Лежали молча, Мария все вздыхала, как ребенок после плача, и вдруг спросила:
– О чем ты думаешь?
– Думаю, что не уступят они. Ничего не даст это волнение… Бедные мужики.
– Почему?
– Так. По логике вещей. Чернышевского вспомнил. И надо же, в какой момент попал он мне под руку? Ты обязательно прочти эту книжку.
– А что там?
– Да вроде бы к тому, что сейчас происходит, отношения не имеет. И тем не менее… Какая сильная натура, и трагическая одновременно.
– Кто?
– Да Чернышевский… И все они там друг на друга похожи. Эта их поразительная вера в чудодейственную силу голого рассудка. И какая сухая, кованая вязь схоластики. И фанатизм… Шар земной тресни, а они на своем стоять будут. Хоть Чернышевский… Придумали себе разумный эгоизм: цель, мол, предписывается человеку рассудком, потребностью наслаждения. Эта цель и есть добро. Так вот. Не любовь к ближнему, не сострадание, а потребность в наслаждении и есть добро, говорит он.

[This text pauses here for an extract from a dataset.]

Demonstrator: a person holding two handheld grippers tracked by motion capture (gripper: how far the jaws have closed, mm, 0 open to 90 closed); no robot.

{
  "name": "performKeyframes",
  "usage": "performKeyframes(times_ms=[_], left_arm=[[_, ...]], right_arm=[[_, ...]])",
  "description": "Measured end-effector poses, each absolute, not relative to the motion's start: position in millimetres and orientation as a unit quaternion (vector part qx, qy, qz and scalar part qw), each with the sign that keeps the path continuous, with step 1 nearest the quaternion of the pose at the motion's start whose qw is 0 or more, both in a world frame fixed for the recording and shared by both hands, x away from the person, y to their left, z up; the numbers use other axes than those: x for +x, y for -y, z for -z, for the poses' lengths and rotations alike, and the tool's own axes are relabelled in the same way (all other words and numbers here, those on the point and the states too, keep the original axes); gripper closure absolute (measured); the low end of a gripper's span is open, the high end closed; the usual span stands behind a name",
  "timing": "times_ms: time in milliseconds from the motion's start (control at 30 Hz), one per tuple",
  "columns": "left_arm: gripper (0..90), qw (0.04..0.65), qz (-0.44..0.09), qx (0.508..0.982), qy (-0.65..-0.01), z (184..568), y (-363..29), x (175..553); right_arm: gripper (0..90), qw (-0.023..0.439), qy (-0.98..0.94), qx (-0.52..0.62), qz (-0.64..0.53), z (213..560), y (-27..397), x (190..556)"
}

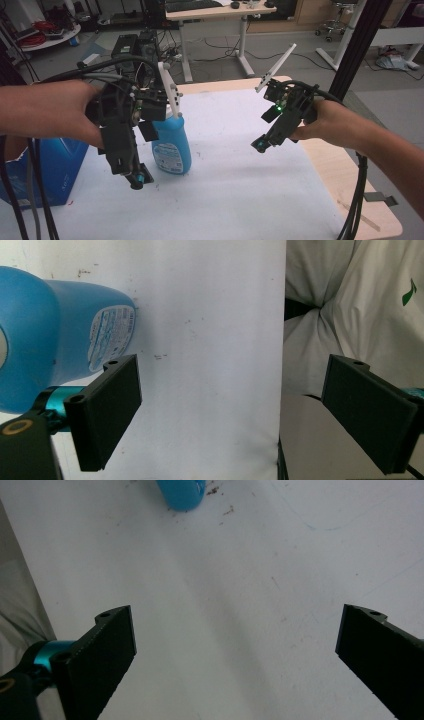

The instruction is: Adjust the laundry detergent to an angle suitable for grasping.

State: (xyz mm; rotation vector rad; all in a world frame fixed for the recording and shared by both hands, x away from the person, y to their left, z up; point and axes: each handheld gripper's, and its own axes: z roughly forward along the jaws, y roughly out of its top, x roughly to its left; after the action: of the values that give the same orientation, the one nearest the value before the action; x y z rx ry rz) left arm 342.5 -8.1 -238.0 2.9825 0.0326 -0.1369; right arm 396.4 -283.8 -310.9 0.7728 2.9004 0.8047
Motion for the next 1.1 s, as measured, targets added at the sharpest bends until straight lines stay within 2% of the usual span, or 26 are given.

И далее у него идет чистый бред схоластики: расчетливы-де только добрые поступки. Чепуха собачья! Добра без любви да по расчету быть не может. Добрый поступок только тогда и добр, когда лишен расчетливости, прямой или косвенной выгоды. А так что за доброта? Погоня за наслаждением – и все. Даже собственная жена его бессовестно пользовалась этой погоней и крутила в открытую, направо и налево. А он страдал… Но делал даже вид, что счастлив. Ну как же? Она по теории разумного эгоизма живет, что думает, чего хочет – то и делает, все – в удовольствие. Декабристки-христианки поехали к мужьям на каторгу. Эта же – и не подумала. Даже детей своих, как кукушка, отдала на воспитание Пыпиным, родственникам его, чтоб не мешали наслаждаться. А Шелгунова вела себя еще гаже. Мужа – в ссылку, а она – за границу, гулять. Он годами зовет ее, ждет в Тотьме, в Вологде, а она бесстыдно в письмах хвастается своими любовными похождениями и деньги из него выколачивает. То Михайлов, то Серно-Соловьевич… Тьфу!